Coach Hein resigned his position as basketball coach at Birdseye in the spring of 1971, just after the season ended. He then took the basketball job at Cannelton, another tiny Indiana school where he continued to be successful. He later moved to Heritage Hills where he had his greatest coaching successes, winning six sectionals over eleven years. His best season at Heritage Hills was a 21-3 campaign.

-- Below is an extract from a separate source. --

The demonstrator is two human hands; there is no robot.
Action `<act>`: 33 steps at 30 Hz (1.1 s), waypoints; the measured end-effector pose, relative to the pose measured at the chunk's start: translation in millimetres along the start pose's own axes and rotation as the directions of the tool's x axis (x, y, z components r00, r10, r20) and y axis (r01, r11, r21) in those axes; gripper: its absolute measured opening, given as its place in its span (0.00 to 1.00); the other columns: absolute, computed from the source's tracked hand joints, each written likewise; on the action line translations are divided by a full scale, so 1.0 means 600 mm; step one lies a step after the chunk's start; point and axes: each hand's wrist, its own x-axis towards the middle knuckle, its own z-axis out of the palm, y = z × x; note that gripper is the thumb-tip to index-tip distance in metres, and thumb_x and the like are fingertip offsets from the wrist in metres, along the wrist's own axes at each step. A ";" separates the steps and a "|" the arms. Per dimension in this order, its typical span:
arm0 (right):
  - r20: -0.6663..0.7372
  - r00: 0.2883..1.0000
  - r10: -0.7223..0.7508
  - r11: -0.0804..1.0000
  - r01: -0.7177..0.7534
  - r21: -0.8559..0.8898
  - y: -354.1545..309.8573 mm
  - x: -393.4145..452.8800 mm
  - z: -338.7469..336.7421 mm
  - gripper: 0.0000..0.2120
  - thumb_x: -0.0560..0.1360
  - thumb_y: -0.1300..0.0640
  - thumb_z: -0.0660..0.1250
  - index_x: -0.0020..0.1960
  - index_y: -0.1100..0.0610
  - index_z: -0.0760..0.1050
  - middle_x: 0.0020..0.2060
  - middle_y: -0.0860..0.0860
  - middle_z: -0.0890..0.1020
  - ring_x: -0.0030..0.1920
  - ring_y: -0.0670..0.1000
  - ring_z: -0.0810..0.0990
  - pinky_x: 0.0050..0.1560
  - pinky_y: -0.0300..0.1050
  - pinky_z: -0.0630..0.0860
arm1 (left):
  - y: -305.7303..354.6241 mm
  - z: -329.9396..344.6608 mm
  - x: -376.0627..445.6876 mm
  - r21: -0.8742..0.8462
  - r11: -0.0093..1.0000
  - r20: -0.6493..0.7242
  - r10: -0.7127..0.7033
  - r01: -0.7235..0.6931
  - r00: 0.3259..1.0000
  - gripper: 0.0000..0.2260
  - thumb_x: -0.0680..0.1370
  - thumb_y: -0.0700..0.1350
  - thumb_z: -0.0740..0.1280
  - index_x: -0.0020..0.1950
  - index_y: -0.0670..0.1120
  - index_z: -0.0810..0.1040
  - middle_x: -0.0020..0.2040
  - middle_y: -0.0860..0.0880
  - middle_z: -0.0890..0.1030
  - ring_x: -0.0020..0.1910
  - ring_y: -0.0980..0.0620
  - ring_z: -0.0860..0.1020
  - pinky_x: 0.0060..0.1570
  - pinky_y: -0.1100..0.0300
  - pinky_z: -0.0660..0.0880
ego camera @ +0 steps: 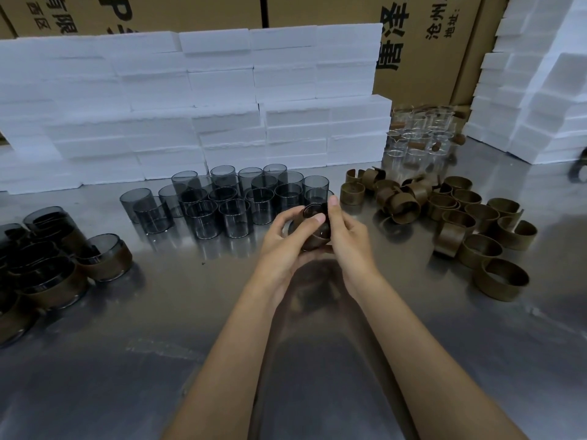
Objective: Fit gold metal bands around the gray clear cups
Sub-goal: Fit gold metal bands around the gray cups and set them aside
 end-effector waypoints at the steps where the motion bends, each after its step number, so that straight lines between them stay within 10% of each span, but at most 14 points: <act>1: -0.003 1.000 -0.012 1.000 0.012 0.008 0.000 0.000 0.002 0.23 0.82 0.39 0.61 0.50 0.56 0.85 0.43 0.53 0.88 0.48 0.49 0.87 0.53 0.48 0.83 | 0.001 0.002 0.000 -0.017 1.000 -0.012 -0.012 0.012 1.000 0.23 0.75 0.42 0.77 0.68 0.44 0.74 0.53 0.42 0.86 0.54 0.43 0.86 0.54 0.40 0.82; 8: -0.056 0.986 -0.157 0.985 0.153 -0.080 0.010 -0.001 0.021 0.19 0.83 0.43 0.61 0.47 0.58 0.80 0.39 0.46 0.85 0.43 0.41 0.83 0.47 0.36 0.77 | 0.013 0.008 0.000 -0.017 0.998 -0.072 -0.057 0.056 0.996 0.21 0.81 0.58 0.66 0.62 0.41 0.82 0.54 0.41 0.86 0.55 0.47 0.85 0.56 0.49 0.82; 13: -0.010 0.991 0.135 0.982 -0.133 0.131 -0.004 0.003 0.023 0.23 0.81 0.37 0.60 0.53 0.56 0.81 0.50 0.55 0.87 0.52 0.52 0.86 0.55 0.48 0.82 | 0.006 0.013 0.006 0.094 0.994 -0.157 -0.039 0.054 0.987 0.20 0.79 0.55 0.70 0.59 0.40 0.82 0.49 0.43 0.87 0.46 0.48 0.87 0.48 0.52 0.83; 18: 0.000 0.962 0.272 0.933 -0.264 0.244 -0.013 -0.001 0.014 0.23 0.83 0.40 0.57 0.47 0.57 0.81 0.40 0.56 0.87 0.47 0.57 0.86 0.52 0.51 0.81 | -0.009 0.023 0.005 0.177 0.983 -0.213 -0.007 0.045 0.977 0.18 0.77 0.56 0.71 0.52 0.41 0.83 0.48 0.40 0.87 0.51 0.42 0.85 0.56 0.47 0.81; 25: 0.188 0.905 0.381 0.830 -0.425 0.362 -0.021 -0.021 0.013 0.29 0.78 0.38 0.63 0.62 0.64 0.80 0.50 0.61 0.84 0.51 0.59 0.83 0.62 0.54 0.78 | -0.006 0.007 0.004 0.045 0.996 -0.189 -0.073 0.083 0.979 0.09 0.80 0.49 0.67 0.42 0.47 0.81 0.36 0.49 0.85 0.34 0.54 0.84 0.36 0.61 0.78; 33: 0.156 0.918 0.366 0.811 -0.397 0.430 -0.016 -0.024 0.011 0.09 0.77 0.52 0.67 0.43 0.58 0.79 0.31 0.52 0.83 0.31 0.50 0.82 0.35 0.42 0.77 | -0.005 0.020 -0.006 0.038 0.995 -0.168 -0.083 0.091 0.982 0.09 0.78 0.49 0.71 0.46 0.44 0.84 0.44 0.44 0.87 0.42 0.48 0.85 0.45 0.56 0.81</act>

Birdseye High School disappeared as an institution, students going, as noted, to the new Southeast Dubois School Corporation’s, Forest Park, in the fall of 1971. Mike Whalen and Mark Lubbers would eventually start for the Forest Park Rangers in basketball there. The Birdseye High School building was razed in 2002, and the gymnasium in 2013, perhaps their empty spaces having become homes for a few forlorn ghosts before the wrecking ball struck.

More time passed.

Over fifty years later, at an Indiana high school basketball game, an older gentleman, pulling along a grandson stopped Jeff Cook and turned the young boy Cook’s way. “This is the greatest basketball player Birdseye High School ever had,” he told the boy. Cook, now seventy-years-old and a bit stooped from his 6-4 days, smiled. The young boy’s eyes grew big for a moment, understanding it was some kind of a big deal. But he could never have imagined a willowy teenager at the very peak of a jump shot, the left hand cocked back, a basketball balanced in the palm, a roaring crowd raising to their feet.